Backpropagation

1D Networks

Preliminary: Calculus

Error

Error \(e\):

\[e = \frac{1}{2} (t-o)^2\]

Derivative with respect to network output \(o\) given target \(t\):

\[\begin{align} \frac{de}{do} &= \lim_{do \to 0} \frac{1}{2} \frac{(t - (o + do))^2 - (t-o)^2}{do} \\ \\ &= \frac{1}{2} \lim_{do \to 0} \frac{(t^2 + o^2 + do^2 - 2to + 2odo - 2tdo) - t^2 -o^2 + 2to}{do} \\ \\ &= \frac{1}{2} \lim_{do \to 0} \frac{do^2 + 2odo - 2tdo}{do} \\ \\ &= \frac{1}{2} \lim_{do \to 0} do + 2o - 2t \\ &= \frac{1}{2} (2o - 2t) \\ &= \frac{1}{2} (2(o - t)) \\ &= (o - t) \end{align}\]

Sigmoid

Sigmoid:

\[s(x) = \frac{1}{1 + e^{-x}}\]

Derivative:

\[\frac{d s(x)}{dx} = s(x) (1 - s(x))\]

Linear-Sigmoid

Network:

\[\begin{align} x &\;\rightarrow\; y = ax + b \\ &\;\rightarrow\; s(y) = o \end{align}\]

Error:

\[e = \frac{1}{2}(t - o)^2\]

Weight delta:

\[\begin{align} \frac{de}{da} &= \frac{de}{do} \cdot \frac{do}{dy} \cdot \frac{dy}{da} \\ \\ &= (o-t) \cdot \frac{d s(y)}{dy} \cdot \frac{d (ax + b)}{da} \\ \\ &= (o-t) \cdot s(y)(1 - s(y)) \cdot x \end{align}\]

Bias delta:

\[\begin{align} \frac{de}{db} &= \frac{de}{do} \cdot \frac{do}{dy} \cdot \frac{dy}{db} \\ \\ &= (o-t) \cdot \frac{d s(y)}{dy} \cdot \frac{d (ax + b)}{db} \\ \\ &= (o-t) \cdot s(y)(1 - s(y)) \cdot 1 \end{align}\]

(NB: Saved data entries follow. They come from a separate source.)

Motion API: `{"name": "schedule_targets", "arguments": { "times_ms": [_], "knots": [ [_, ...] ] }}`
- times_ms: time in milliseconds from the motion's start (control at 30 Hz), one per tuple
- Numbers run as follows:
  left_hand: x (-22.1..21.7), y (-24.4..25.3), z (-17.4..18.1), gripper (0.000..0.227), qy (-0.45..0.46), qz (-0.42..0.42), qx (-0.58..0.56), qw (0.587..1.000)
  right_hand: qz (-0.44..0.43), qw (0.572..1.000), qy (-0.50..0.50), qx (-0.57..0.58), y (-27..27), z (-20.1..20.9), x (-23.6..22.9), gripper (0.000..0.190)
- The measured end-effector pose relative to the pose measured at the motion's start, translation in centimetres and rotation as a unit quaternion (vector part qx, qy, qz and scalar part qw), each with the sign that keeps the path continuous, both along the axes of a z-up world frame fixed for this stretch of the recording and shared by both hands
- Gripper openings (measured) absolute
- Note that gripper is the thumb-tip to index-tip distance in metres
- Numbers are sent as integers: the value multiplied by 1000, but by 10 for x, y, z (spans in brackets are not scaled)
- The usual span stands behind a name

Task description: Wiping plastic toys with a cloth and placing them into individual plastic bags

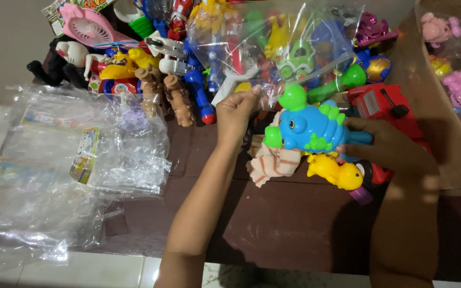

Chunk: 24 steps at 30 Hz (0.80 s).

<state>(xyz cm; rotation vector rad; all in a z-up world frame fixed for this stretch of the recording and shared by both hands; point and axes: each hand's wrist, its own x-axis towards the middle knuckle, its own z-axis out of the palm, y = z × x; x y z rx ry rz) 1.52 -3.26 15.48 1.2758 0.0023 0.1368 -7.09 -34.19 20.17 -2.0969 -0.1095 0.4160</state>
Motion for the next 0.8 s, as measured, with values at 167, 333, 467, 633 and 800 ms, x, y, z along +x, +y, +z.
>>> {"name": "schedule_targets", "arguments": {
  "times_ms": [167,333,467,633,800],
  "knots": [
    [-3,2,6,36,-23,27,41,999,-15,1000,10,20,0,-2,1,42],
    [0,4,1,55,-45,35,62,996,-28,1000,3,-1,4,6,-3,40],
    [1,4,2,43,-40,30,63,997,-21,998,50,-29,16,25,-10,54],
    [-3,4,11,55,-129,3,131,983,-46,999,-9,-9,10,14,-6,51],
    [-3,7,7,56,-36,-68,128,989,-54,998,27,7,8,18,-8,46]
  ]
}}
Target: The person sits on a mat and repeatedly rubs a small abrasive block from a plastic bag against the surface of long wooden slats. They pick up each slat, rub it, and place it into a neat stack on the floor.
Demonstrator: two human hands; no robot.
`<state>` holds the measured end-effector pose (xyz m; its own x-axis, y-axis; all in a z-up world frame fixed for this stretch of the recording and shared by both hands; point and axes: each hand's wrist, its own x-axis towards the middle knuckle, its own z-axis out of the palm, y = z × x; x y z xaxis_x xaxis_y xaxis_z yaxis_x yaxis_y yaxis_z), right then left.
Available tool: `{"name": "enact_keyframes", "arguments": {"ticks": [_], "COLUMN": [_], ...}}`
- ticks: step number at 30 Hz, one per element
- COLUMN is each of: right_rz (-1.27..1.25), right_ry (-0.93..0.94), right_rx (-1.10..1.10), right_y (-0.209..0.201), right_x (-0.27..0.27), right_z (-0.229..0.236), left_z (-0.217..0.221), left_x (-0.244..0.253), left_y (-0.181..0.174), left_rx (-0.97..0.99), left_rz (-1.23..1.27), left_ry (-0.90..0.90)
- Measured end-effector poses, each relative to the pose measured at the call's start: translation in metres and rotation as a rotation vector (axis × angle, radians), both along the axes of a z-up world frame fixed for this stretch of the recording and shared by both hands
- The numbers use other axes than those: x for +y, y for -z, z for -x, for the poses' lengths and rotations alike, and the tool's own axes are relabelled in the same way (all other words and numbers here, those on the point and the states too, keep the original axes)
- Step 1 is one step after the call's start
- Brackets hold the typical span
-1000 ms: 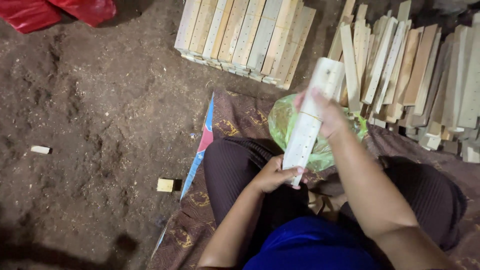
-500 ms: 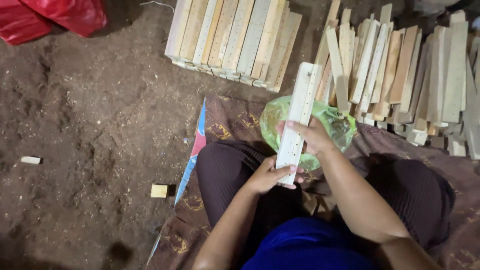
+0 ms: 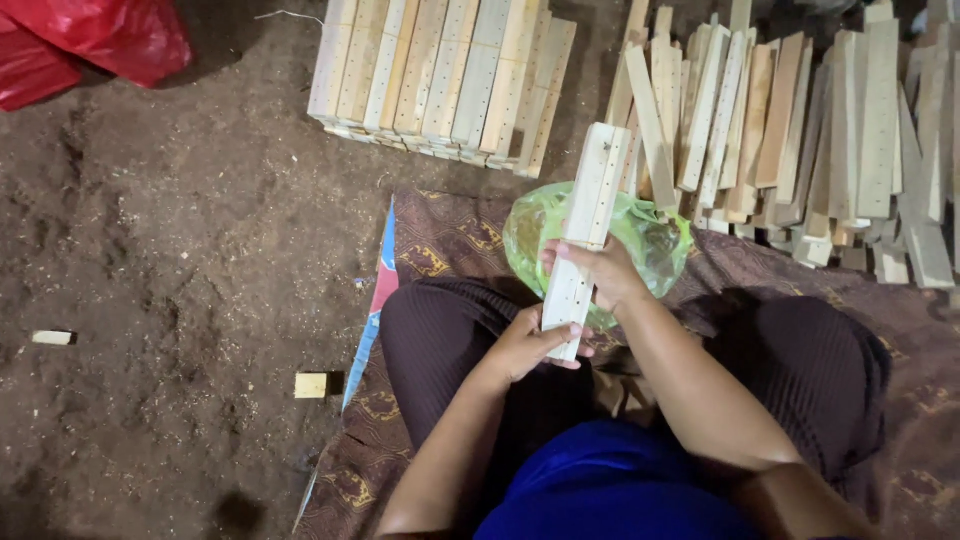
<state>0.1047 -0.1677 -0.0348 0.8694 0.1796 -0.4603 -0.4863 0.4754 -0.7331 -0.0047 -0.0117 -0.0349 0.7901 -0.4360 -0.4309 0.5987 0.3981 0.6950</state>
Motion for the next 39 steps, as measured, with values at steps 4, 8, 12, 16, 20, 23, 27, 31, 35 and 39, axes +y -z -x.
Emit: {"name": "enact_keyframes", "arguments": {"ticks": [4,8,12,16,20,23,27,31,35,39], "right_rz": [0.050,0.025,-0.057,-0.042,-0.076,-0.085,-0.027,0.040,0.281,0.457], "right_ry": [0.047,0.081,0.081,0.083,0.081,0.078,0.051,-0.025,0.055,0.147], "right_rx": [-0.015,-0.010,0.006,-0.029,-0.039,-0.051,-0.038,-0.073,-0.115,-0.127], "right_y": [-0.021,-0.008,-0.014,-0.010,-0.012,-0.018,-0.021,0.037,0.003,0.034], "right_x": [-0.007,-0.011,-0.013,-0.020,-0.019,-0.018,-0.022,-0.044,-0.019,-0.004], "right_z": [-0.006,-0.013,-0.004,-0.005,-0.006,-0.003,-0.019,-0.080,-0.135,-0.207], "left_z": [0.001,0.001,0.004,0.003,0.003,0.003,-0.012,-0.058,-0.129,-0.189], "left_x": [-0.004,-0.005,-0.003,-0.004,-0.007,-0.008,-0.011,-0.014,-0.005,0.004], "left_y": [-0.008,-0.003,-0.001,-0.013,-0.014,-0.009,-0.009,-0.010,0.004,0.050], "left_rx": [0.008,0.000,-0.003,0.002,0.021,0.013,0.033,0.051,0.023,0.088], "left_rz": [-0.030,-0.039,-0.041,-0.028,0.004,0.008,0.010,-0.027,-0.074,-0.140], "left_ry": [0.017,0.030,0.039,0.052,0.039,0.035,-0.002,-0.073,-0.104,-0.299]}}
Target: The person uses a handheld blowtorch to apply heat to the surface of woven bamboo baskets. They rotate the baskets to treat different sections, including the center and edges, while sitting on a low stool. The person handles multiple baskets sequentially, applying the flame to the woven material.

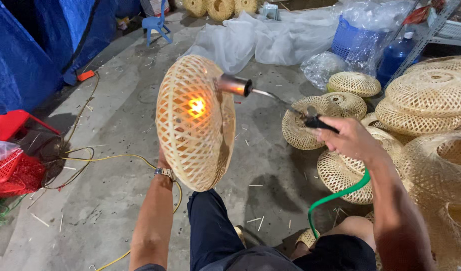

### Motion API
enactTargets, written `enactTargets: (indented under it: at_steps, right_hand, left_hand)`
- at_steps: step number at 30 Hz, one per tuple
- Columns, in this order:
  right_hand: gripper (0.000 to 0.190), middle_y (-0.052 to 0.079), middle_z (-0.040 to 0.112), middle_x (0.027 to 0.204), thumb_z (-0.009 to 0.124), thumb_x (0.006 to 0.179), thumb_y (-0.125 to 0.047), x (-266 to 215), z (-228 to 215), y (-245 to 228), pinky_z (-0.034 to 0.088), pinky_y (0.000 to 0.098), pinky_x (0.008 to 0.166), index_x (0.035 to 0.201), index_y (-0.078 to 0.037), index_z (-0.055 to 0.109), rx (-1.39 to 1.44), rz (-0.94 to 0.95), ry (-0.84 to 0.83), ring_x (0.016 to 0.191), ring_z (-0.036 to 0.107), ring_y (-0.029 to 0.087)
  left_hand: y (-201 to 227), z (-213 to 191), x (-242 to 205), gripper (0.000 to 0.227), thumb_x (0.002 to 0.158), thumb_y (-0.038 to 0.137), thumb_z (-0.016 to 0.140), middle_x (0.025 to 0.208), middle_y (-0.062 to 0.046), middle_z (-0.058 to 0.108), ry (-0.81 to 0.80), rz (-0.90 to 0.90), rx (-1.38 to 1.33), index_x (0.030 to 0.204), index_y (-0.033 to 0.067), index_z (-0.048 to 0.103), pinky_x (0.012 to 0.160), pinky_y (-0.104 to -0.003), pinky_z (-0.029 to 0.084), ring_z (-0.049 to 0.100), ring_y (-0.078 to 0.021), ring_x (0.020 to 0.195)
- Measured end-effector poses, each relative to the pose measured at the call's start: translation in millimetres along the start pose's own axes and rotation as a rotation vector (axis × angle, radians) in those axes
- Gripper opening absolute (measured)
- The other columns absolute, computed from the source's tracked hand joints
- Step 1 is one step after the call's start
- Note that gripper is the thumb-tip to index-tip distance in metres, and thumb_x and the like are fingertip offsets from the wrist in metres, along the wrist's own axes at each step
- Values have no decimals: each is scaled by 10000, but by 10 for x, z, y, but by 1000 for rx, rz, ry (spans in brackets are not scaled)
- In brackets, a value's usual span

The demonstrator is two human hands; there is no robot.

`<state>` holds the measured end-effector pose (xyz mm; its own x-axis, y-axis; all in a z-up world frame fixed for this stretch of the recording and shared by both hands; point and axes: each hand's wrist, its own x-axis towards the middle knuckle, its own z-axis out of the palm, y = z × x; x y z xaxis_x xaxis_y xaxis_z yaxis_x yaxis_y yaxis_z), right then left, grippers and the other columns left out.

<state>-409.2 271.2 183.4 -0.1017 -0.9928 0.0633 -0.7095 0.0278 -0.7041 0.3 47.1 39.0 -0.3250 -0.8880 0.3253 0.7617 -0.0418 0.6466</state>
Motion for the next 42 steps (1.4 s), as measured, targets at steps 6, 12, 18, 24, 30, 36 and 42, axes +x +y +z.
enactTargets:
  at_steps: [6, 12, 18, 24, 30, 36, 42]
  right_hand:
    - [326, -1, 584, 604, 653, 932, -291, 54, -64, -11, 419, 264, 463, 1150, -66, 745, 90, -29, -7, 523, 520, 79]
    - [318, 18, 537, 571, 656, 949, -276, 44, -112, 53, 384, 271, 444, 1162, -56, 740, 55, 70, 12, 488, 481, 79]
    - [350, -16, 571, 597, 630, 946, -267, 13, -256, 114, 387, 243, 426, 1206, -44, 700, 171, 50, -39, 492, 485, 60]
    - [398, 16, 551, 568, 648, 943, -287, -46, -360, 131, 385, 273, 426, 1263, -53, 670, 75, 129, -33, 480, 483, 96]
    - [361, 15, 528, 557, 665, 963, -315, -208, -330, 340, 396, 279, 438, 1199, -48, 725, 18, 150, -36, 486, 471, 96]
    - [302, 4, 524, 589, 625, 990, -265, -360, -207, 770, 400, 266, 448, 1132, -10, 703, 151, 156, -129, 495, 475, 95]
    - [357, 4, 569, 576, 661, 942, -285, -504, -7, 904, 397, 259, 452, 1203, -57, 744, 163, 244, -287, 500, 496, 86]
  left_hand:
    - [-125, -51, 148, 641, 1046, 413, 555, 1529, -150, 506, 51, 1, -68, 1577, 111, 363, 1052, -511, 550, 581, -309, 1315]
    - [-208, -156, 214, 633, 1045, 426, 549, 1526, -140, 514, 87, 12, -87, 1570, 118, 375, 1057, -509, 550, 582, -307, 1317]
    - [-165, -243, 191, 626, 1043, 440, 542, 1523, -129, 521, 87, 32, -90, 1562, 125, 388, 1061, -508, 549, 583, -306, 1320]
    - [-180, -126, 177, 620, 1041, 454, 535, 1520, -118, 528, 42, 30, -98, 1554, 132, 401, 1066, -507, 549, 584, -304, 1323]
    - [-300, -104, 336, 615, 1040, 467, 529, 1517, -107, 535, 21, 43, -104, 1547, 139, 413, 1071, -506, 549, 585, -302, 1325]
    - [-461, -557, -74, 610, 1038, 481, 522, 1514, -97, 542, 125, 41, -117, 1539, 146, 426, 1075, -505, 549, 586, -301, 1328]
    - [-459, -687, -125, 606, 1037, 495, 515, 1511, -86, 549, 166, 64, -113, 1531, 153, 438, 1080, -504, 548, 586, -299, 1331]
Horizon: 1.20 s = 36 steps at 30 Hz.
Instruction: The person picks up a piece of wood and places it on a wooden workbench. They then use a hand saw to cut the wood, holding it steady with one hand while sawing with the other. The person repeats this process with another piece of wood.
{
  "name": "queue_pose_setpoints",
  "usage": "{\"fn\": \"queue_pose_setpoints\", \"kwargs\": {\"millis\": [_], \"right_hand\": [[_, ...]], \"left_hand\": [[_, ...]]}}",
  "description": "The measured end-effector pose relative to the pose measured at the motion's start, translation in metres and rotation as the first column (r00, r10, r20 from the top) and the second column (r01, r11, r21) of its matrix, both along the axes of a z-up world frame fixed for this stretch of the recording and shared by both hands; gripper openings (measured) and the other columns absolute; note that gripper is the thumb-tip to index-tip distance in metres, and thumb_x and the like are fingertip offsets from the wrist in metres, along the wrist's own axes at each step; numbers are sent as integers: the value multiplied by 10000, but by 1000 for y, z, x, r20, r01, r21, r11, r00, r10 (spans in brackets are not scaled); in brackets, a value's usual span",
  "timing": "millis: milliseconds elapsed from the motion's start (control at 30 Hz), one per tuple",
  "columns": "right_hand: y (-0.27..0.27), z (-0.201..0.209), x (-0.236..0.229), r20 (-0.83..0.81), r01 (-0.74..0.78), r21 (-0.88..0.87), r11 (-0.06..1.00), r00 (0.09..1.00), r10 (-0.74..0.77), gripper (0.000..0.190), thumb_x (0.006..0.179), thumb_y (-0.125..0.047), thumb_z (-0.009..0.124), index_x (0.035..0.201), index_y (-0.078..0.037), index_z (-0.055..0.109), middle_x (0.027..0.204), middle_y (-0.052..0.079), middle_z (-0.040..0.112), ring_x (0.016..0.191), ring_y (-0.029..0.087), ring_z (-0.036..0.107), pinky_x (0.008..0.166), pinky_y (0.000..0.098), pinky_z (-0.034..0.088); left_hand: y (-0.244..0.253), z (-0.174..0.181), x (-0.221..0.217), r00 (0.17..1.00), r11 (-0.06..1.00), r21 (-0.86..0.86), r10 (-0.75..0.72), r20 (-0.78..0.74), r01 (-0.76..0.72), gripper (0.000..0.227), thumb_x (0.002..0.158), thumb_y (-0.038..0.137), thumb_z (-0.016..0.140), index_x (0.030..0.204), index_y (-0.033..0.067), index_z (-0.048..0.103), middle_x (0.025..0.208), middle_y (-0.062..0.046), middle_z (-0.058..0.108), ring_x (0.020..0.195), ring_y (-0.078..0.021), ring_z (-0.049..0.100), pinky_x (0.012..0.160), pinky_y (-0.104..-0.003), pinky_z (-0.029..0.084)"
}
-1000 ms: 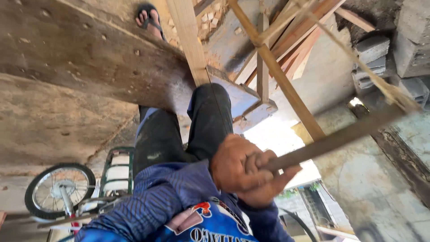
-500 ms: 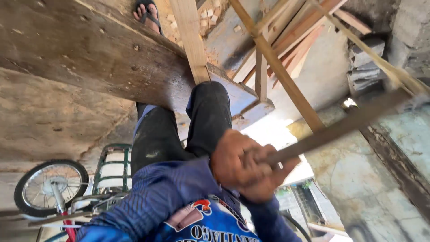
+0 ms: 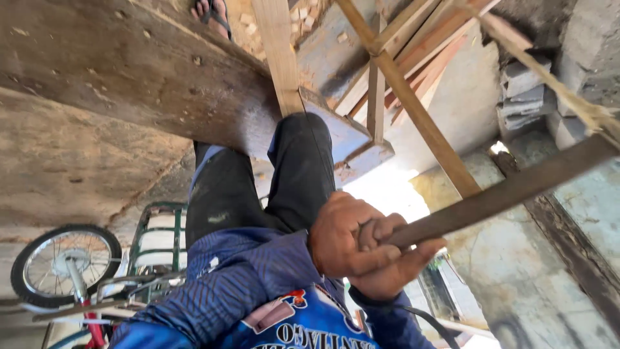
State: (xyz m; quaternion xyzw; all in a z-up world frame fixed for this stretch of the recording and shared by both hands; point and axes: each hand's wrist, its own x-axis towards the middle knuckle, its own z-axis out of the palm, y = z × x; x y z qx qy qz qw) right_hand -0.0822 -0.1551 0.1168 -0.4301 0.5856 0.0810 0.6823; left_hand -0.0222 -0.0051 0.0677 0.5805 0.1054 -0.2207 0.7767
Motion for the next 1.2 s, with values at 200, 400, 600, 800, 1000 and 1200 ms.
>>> {"fn": "queue_pose_setpoints", "kwargs": {"millis": [200, 400, 600, 800, 1000, 1200], "right_hand": [[12, -118, -5, 322, -235, -45, 971, 917, 237, 530, 1045, -684, 484, 1016, -155, 524, 788, 61, 522, 722, 190, 523, 645, 327, 482], [-1, -25, -3, 158, -458, -375, 806, 825, 543, 783, 1029, -708, 452, 1151, 58, 343, 985, 133, 541, 817, 268, 572, 763, 421, 505], [32, -46, 28, 77, -105, -180, 978, 990, 120, 382, 903, -600, 643, 1004, -243, 551, 744, 36, 534, 678, 181, 526, 635, 339, 478], [14, -77, 15, 134, -132, -93, 987, 981, 144, 446, 1066, -570, 464, 960, -148, 565, 759, 47, 541, 688, 183, 520, 637, 335, 451], [19, -9, 2, 178, -365, -320, 874, 883, 434, 549, 1007, -619, 555, 1305, -187, 396, 850, 68, 530, 755, 191, 563, 662, 313, 498], [29, -147, 30, 314, -227, -64, 972, 920, 235, 548, 1021, -635, 531, 988, -90, 485, 680, 56, 465, 616, 187, 505, 593, 316, 477]], "left_hand": [[3, -91, -2, 996, 996, -74, -60, -59, 56, 382, 773, 428, 805, 870, 64, 746, 701, -121, 700, 620, -224, 709, 591, -340, 549], [0, -16, -2, 998, 998, -9, -60, -16, 60, 376, 760, 434, 794, 890, 84, 749, 758, -113, 720, 668, -255, 701, 662, -377, 534], [-8, -58, -16, 999, 997, -72, -30, -15, 28, 368, 776, 425, 796, 911, 86, 752, 783, -113, 728, 692, -276, 720, 663, -370, 555], [-13, -67, -23, 995, 998, -38, -62, -72, 59, 366, 769, 425, 791, 887, 82, 741, 745, -101, 726, 647, -249, 730, 619, -348, 572], [-6, -15, -11, 998, 999, 5, -39, 55, 38, 347, 779, 425, 787, 895, 104, 727, 771, -98, 701, 703, -286, 683, 702, -399, 514], [5, -149, -18, 992, 979, 174, -117, 41, 108, 686, 854, 591, 711, 1197, -1, 673, 1156, -222, 676, 1135, -366, 618, 1029, -458, 453]]}}
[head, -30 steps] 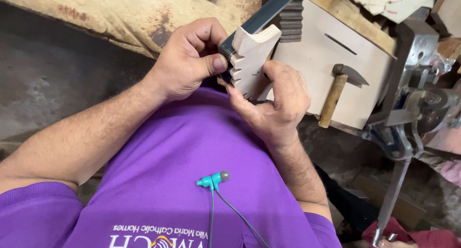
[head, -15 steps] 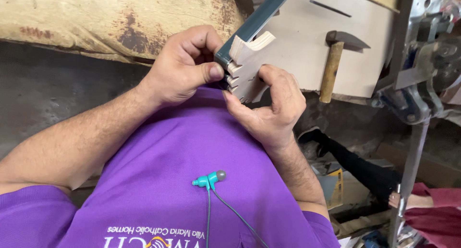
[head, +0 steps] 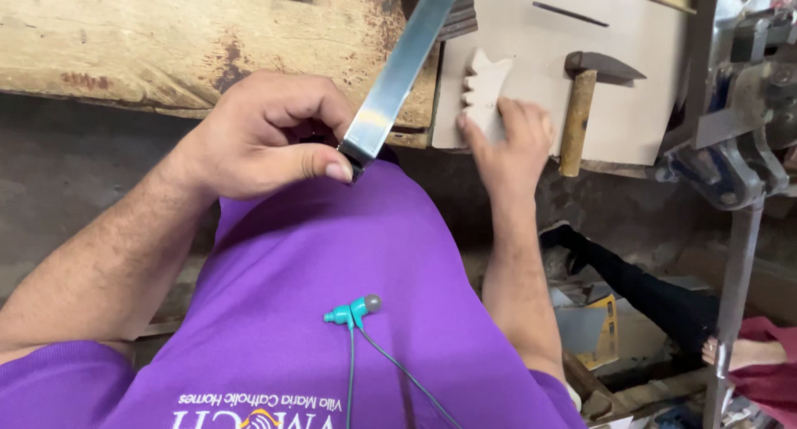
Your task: The person uses a hammer to strike a metal strip held against a wooden piece. They repeatedly position the metal strip, strike it with the hammer, and inspect the fit between the metal and the wood.
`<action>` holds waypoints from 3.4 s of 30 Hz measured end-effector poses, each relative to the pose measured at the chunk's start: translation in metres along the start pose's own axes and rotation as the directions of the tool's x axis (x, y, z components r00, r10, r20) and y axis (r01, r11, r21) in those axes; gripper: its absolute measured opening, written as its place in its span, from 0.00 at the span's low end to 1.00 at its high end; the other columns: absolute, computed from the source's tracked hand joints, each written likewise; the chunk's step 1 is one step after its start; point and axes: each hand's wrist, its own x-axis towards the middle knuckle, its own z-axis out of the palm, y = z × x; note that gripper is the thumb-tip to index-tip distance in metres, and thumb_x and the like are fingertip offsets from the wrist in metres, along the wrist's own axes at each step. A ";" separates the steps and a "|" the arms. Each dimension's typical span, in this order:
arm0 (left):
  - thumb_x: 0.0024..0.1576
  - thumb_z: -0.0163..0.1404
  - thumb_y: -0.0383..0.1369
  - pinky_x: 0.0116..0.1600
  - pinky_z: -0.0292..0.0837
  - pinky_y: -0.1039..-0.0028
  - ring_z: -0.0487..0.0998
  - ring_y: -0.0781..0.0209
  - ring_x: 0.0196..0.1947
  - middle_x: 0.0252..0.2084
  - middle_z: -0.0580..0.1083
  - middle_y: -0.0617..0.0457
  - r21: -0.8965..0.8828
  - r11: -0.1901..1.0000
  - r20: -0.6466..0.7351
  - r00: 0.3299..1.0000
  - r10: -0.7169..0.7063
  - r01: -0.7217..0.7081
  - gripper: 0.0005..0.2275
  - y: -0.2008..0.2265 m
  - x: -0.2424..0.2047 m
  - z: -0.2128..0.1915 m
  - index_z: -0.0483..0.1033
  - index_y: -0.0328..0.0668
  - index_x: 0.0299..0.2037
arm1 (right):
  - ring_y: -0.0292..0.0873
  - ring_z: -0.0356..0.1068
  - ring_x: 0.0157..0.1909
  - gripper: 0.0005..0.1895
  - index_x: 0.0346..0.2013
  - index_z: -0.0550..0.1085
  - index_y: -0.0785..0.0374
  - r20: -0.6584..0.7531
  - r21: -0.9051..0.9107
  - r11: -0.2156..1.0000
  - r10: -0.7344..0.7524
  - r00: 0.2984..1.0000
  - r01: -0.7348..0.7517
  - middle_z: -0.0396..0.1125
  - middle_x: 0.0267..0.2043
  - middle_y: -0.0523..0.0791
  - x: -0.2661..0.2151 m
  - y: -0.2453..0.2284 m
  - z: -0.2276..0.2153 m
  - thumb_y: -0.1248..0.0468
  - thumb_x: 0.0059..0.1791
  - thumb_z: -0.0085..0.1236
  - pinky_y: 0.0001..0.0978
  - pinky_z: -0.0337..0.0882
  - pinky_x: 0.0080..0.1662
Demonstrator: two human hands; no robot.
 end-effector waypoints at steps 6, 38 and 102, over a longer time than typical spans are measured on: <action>0.57 0.61 0.33 0.43 0.78 0.72 0.83 0.61 0.38 0.37 0.79 0.53 0.216 0.967 0.218 0.972 0.085 -0.133 0.09 0.015 0.030 0.013 0.76 0.39 0.43 | 0.44 0.70 0.53 0.26 0.61 0.73 0.68 0.128 0.686 0.676 0.253 0.959 -0.270 0.71 0.54 0.50 -0.004 -0.026 -0.030 0.55 0.55 0.64 0.34 0.73 0.53; 0.54 0.62 0.21 0.52 0.72 0.56 0.76 0.44 0.46 0.42 0.75 0.45 0.677 0.454 0.373 0.802 0.465 -0.579 0.09 -0.166 0.457 0.217 0.77 0.36 0.41 | 0.59 0.73 0.50 0.32 0.48 0.77 0.62 -0.122 -0.433 0.218 0.947 0.296 -0.874 0.75 0.46 0.55 -0.283 0.381 -0.226 0.50 0.36 0.78 0.56 0.64 0.56; 0.58 0.65 0.26 0.40 0.76 0.69 0.77 0.57 0.31 0.36 0.76 0.46 -0.631 0.754 -0.474 0.861 -0.186 -0.185 0.11 -0.062 0.023 0.063 0.74 0.34 0.44 | 0.57 0.69 0.49 0.27 0.42 0.79 0.66 0.327 0.236 0.972 -0.081 0.941 0.002 0.71 0.41 0.51 0.034 0.048 -0.011 0.52 0.37 0.76 0.49 0.66 0.53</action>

Linear-Sigmoid-Linear-Sigmoid

Network:

\[\begin{align} x_1 &\;\rightarrow\; y = ax_1 + b \\ &\;\rightarrow\; s(y) = x_2 \\ &\;\rightarrow\; z = cx_2 + d \\ &\;\rightarrow\; s(z) = o \end{align}\]

Error:

\[e = \frac{1}{2}(t - o)^2\]

Second layer (output layer):

\[\begin{align} \frac{de}{dc} &= \frac{de}{do} \cdot \frac{do}{dz} \cdot \frac{dz}{dc} = (o-t) \cdot s(z)(1 - s(z)) \cdot x_2 \end{align}\]

\[\begin{align} \frac{de}{dd} &= \frac{de}{do} \cdot \frac{do}{dz} \cdot \frac{dz}{dd} = (o-t) \cdot s(z)(1 - s(z)) \cdot 1 \end{align}\]

First layer (hidden layer):

\[\begin{align} \frac{de}{da} &= \frac{de}{do} \cdot \frac{do}{dz} \cdot \frac{dz}{dx_2} \cdot \frac{dx_2}{dy} \cdot \frac{dy}{da} \\ &= (o-t) \cdot s(z)(1 - s(z)) \cdot c \cdot s(y)(1 - s(y)) \cdot x_1 \end{align}\]

\[\begin{align} \frac{de}{db} &= \frac{de}{do} \cdot \frac{do}{dz} \cdot \frac{dz}{dx_2} \cdot \frac{dx_2}{dy} \cdot \frac{dy}{db} \\ &= (o-t) \cdot s(z)(1 - s(z)) \cdot c \cdot s(y)(1 - s(y)) \cdot 1 \end{align}\]

Nth Linear Layer

Corollary from everything so far:

Given the Nth linear layer:

\[y_n = a_nx_n + b_n\]

Layer delta common to weight and bias deltas:

\[\frac{de}{dy_n} = \frac{de}{do} \cdot \frac{do}{dy_n}\]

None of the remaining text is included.